Contact Information

Microbiology and Immunology

Uniformed Services University of the Health Sciences
Department of Microbiology and Immunology
4301 Jones Bridge Road
Bethesda, Maryland 20814-4799
Phone: (301) 295-1958
Lab: (301) 295-3447
Fax: (301) 295-3773

Edward Mitre, M.D.

Associate Professor

Role of IgE in the Immune Response to Filariasis

M.D., Johns Hopkins University

Research Interests

Immune response to filariae

Our lab studies the immune response to filariae. Filariae are tissue-invasive roundworms which are transmitted by insects. Pathogenic human filariae include Wuchereria bancrofti and Brugia malayi, which cause lymphatic filariasis (elephantiasis), Onchocerca volvulus, the cause of river blindness, and Loa loa, which causes African eyeworm. Lymphatic filariasis alone affects approximately 120 million people world-wide and, after malaria, is the second-most burdensome parasitic disease as measured by disability-adjusted life years. Onchocerciasis affects 18 million people, causing blindness or severe visual impairment in 750,000 people, mostly in sub-Saharan Africa.
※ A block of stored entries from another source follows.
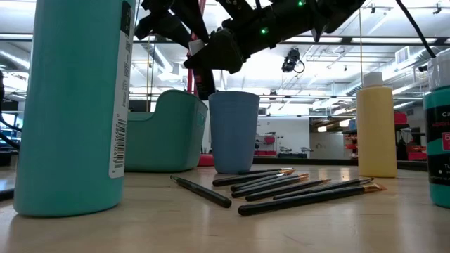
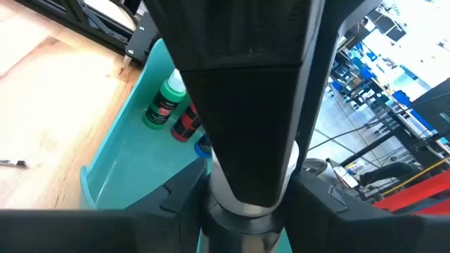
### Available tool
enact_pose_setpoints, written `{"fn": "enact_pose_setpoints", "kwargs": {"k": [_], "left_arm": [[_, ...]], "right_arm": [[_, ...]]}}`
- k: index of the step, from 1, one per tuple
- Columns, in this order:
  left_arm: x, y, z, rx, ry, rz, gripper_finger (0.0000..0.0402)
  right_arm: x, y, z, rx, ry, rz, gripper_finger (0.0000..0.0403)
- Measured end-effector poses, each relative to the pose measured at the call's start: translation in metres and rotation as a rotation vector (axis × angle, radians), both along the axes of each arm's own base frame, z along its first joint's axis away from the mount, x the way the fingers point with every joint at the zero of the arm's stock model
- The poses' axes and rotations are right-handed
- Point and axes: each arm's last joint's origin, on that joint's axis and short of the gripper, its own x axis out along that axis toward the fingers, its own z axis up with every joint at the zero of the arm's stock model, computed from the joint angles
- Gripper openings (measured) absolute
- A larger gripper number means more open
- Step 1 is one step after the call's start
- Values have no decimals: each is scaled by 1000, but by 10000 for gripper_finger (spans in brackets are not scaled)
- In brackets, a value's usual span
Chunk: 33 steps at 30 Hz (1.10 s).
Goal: Pick & Place Paint Supplies
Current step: Put the black paint bottle into the green bin
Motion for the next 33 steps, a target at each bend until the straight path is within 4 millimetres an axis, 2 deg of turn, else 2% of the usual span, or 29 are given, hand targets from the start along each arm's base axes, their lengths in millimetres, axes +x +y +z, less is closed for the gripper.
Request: {"fn": "enact_pose_setpoints", "kwargs": {"k": [6, 14, 20, 27, 33], "left_arm": [[-3, -1, -2, -47, 31, -1, 146], [-3, 2, -6, -117, 81, -57, 197], [-3, 8, -6, -111, 64, 17, 222], [-4, 9, -4, -90, 53, 10, 207], [-3, 8, -3, -71, 57, -10, 167]], "right_arm": [[0, 1, -1, 1, 13, 20, 162], [0, 3, -1, 14, 9, 70, 162], [1, 3, 2, 6, -17, 55, 162], [1, 3, 2, 0, -23, 55, 162], [1, 3, 3, -10, -27, 60, 162]]}}
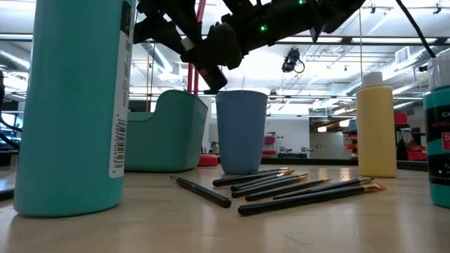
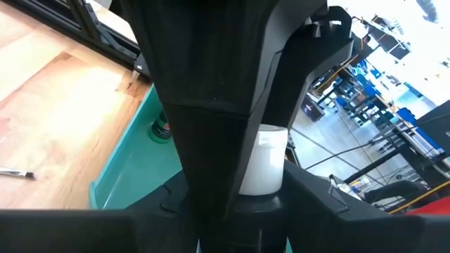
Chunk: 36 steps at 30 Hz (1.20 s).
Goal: Pick & Place Paint Supplies
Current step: Put the black paint bottle into the green bin
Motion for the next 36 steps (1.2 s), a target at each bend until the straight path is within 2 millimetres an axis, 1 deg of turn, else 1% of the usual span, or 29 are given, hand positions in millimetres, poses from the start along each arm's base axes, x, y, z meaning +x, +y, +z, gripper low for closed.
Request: {"fn": "enact_pose_setpoints", "kwargs": {"k": [4, 10, 15, 23, 26, 29, 33, 36], "left_arm": [[0, 0, 0, 9, 2, -3, 141], [1, 0, 0, 24, 6, -20, 144], [1, 0, 0, 23, 4, -20, 130], [0, 0, -1, 9, 17, -28, 132], [-5, 1, -1, 9, 46, -18, 136], [-8, 2, 1, -1, 43, -3, 130], [-17, 4, 10, -16, 24, 19, 130], [-26, 5, 14, -23, 48, 42, 136]], "right_arm": [[0, 0, 0, -6, 5, -28, 162], [-1, 0, 0, -41, 15, -24, 174], [-1, 0, 2, -31, 5, -25, 189], [-1, 4, 3, -33, -6, -33, 209], [-2, 8, 3, -36, -7, -35, 213], [-3, 14, 4, -40, -9, -39, 215], [-5, 21, 4, -68, -11, -131, 215], [-8, 27, 4, -113, -1, -190, 215]]}}
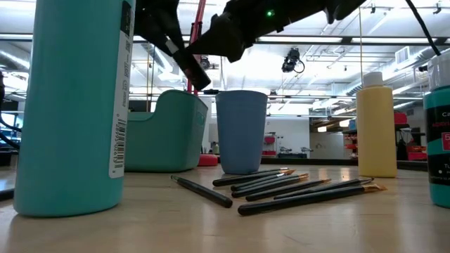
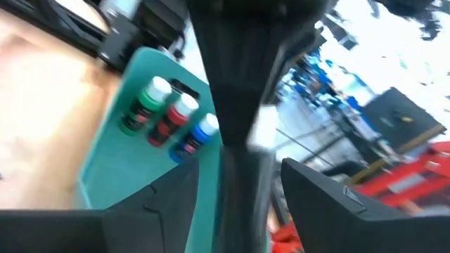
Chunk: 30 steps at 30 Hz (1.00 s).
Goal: Pick & Place Paint Supplies
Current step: Put the black paint bottle into the green bin
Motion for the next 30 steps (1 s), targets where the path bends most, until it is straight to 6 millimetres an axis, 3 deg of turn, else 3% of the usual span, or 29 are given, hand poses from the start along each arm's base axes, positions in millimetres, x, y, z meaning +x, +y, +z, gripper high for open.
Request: {"fn": "enact_pose_setpoints", "kwargs": {"k": [10, 16, 23, 30], "left_arm": [[-30, 4, 14, -86, 39, 28, 130], [-53, 16, 10, -137, 219, 116, 136], [-41, 39, 3, -167, 275, 41, 131], [-20, 65, -29, -261, 503, -78, 130]], "right_arm": [[-5, 20, 1, -2, -19, 18, 215], [-3, 24, 3, 178, -88, 136, 215], [-1, 26, 3, 357, -105, 305, 215], [0, 24, 2, 349, -101, 283, 215]]}}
The immune response to filariae is markedly different than that to most viral, bacterial, and fungal infections. Like other helminths, filariae induce a type 2 immune response characterized by eosinophilia, elevated serum levels of Ag-specific and polyclonal IgE, and increases in T-cell production of IL-4, IL-5, and IL-13. Most interestingly, when a person is infected for a long time, the immune response to filarial worms diminishes, though the rest of the immune system continues to work well against other infections. While it is clear that IL-4 plays a central role in driving type 2 responses, the exact factors responsible for the initiation, maintenance, and eventual diminution of these responses in filarial infections remain unknown. The mission of our lab is to understand the mechanisms behind the development, maintenance, and cessation of IgE-mediated responses in filarial infections in order to ultimately develop new modalities of prevention and treatment for parasitic, allergic, and autoimmune diseases.

To accomplish this, our lab utilizes the Litomosoides sigmodontis model of filaria infection, the only mouse model of filariasis in which larvae fully complete their development from infective L3 stage larvae into mature, sexually reproducing adult filarial worms.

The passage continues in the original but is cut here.